**Data for analysis**:
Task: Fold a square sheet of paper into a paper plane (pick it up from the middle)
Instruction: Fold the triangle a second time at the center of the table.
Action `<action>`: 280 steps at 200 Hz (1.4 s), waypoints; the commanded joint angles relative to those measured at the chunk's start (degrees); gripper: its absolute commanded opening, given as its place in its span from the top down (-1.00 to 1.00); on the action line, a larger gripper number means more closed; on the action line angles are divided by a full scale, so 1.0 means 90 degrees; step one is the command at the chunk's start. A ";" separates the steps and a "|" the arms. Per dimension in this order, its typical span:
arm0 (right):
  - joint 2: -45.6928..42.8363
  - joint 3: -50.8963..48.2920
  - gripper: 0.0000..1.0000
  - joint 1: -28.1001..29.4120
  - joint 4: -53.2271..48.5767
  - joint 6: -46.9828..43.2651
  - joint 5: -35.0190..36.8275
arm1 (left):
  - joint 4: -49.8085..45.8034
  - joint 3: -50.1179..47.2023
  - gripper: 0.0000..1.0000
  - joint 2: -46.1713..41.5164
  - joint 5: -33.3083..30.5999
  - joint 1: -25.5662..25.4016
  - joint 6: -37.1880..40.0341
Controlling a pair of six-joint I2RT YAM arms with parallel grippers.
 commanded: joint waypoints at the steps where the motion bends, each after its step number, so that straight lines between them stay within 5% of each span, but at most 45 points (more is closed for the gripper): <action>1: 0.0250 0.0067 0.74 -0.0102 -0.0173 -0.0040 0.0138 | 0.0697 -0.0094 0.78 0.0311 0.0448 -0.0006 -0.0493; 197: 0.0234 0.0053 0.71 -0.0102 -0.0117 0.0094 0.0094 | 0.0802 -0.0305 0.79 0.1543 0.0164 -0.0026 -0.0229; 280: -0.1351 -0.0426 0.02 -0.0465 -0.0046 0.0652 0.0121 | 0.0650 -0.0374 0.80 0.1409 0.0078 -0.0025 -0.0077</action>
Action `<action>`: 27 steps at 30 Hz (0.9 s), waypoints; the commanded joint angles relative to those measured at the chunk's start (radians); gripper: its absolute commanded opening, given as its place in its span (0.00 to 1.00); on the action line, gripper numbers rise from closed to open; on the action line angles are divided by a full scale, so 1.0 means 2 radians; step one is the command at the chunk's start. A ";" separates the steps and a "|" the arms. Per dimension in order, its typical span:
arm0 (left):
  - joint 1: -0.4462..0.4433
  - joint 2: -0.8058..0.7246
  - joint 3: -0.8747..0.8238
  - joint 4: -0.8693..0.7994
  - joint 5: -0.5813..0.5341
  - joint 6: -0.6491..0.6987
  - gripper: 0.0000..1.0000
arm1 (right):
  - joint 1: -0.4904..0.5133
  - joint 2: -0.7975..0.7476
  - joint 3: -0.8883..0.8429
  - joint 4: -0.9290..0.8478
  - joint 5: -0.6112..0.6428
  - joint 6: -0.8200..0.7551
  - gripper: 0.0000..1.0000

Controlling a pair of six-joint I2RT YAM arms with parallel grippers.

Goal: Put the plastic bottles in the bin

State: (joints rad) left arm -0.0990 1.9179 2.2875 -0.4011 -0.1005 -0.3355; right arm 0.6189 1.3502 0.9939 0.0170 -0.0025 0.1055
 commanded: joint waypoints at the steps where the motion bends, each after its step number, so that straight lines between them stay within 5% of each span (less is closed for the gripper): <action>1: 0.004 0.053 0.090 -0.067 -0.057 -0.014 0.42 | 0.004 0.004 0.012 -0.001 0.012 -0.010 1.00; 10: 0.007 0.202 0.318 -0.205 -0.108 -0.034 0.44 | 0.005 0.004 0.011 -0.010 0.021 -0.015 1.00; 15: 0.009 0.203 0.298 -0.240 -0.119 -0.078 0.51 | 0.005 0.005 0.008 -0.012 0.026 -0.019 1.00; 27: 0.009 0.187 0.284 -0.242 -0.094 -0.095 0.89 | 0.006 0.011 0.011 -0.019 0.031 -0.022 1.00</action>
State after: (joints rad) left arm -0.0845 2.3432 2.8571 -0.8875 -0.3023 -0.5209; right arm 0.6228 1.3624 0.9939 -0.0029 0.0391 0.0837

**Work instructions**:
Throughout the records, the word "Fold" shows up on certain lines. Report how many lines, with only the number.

**Solution to this task**:
2